Upon first glance, I assumed this would be like my beloved Code Name Verity (which I have written about and recommended several read-a-likes here): an allied pilot went down in occupied France and must rely on the resistance to survive. And on first glance, it was. There wasn’t quite enough Intrigue and Action to keep me hooked, but that was okay. And then it became clear that Behind Enemy Lines is not actually about working with the French resistance but about a POW camp. Which would be fine, but there are several other books in the series about POW camps. It isn’t new, and I would have enjoyed it more if Sam’s friend, Max, who is Jewish, had narrated because there would have been higher stakes. Also, Sam is a flimsy narrator. That’s a recurring problem with these books, the narrators are mostly duds. However, I did appreciate some much-needed representation in the form of another prisoner, James, who has almost all of Hamlet memorised and quotes sections at will.

8. Fire in the Sky: World War I, Paul Townend, Over No Man’s Land, 1916 by David Ward (2013)

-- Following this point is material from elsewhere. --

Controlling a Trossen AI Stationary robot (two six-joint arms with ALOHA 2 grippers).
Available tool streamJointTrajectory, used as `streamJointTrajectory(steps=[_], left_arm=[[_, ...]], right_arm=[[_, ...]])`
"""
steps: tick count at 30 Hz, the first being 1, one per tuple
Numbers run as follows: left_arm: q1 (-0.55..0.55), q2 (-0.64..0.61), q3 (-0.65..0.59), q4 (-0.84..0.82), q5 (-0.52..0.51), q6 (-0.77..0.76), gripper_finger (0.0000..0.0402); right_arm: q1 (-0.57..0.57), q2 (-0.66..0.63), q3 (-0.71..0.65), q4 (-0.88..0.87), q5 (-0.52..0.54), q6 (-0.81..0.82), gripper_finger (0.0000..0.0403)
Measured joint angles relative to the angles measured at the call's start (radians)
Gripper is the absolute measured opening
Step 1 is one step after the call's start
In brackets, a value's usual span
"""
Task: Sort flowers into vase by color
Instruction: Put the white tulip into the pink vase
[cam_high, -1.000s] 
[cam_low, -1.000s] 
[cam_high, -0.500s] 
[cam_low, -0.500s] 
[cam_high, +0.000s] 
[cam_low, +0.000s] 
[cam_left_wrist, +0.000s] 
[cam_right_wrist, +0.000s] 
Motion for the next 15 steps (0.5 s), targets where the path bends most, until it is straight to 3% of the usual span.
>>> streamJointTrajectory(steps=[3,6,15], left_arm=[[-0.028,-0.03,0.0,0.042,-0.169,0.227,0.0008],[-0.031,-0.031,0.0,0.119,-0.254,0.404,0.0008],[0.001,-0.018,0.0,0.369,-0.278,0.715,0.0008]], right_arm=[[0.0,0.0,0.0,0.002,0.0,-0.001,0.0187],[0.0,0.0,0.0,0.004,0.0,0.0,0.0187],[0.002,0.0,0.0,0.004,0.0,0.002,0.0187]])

In the historical note, David Ward notes that the life expectancy for a Canadian pilot was 2-3 weeks. Historian J.L. Granatstein states that a pilot could last about 10 weeks, and about a quarter of Canada’s entire airforce died in combat or training. Nelson Wyatt, writing for the Canadian Press, says that new pilots in 1916-17 called themselves The 20-Minute Club, for that was how long they could expect to survive in combat. With this in mind, one could be forgiven for expecting Fire in the Sky to be tense and urgent, bring to life the fear young pilots, even well-trained ones such as Paul would have felt, and debunk the rockstar lifestyle of the flying ace. Instead, it fails its readers by stretching the timeline over two years, draining it of excitement and danger. And, while there were a few cases of interesting prose, it never convinced me of the constant danger pilots were in. The timeline problem is the most consistent thing about these books, this is neither the first nor last case of it.

7. Deadly Voyage: RMS Titanic, Jamie Laidlaw, April 14, 1912 by Hugh Brewster (2011)

Another book with unfair competition. If you read my Dear Canada ranking—if you didn’t, how on earth did you wind up here?—then you’ll know that Sarah Ellis’ Titanic book was my favourite. It haunted me for days after finishing. And it’s very hard for poor Jamie to measure up to Dorothy from That Fatal Night. Dorothy gets expelled after punching a student who made a wisecrack about the disaster, processes her trauma by writing plays about capitalism’s need for progress at the expense of human lives, and spends most of the book believing she's alive only because she committed manslaughter. Jamie’s fun and believable, but he’s naught more than a rascal whose narration is surprisingly nonchalant for someone who has to dive off a sinking ship into freezing water, not knowing if he or any of his family and friends will survive. When you get down to it, Deadly Voyage is just another Titanic book.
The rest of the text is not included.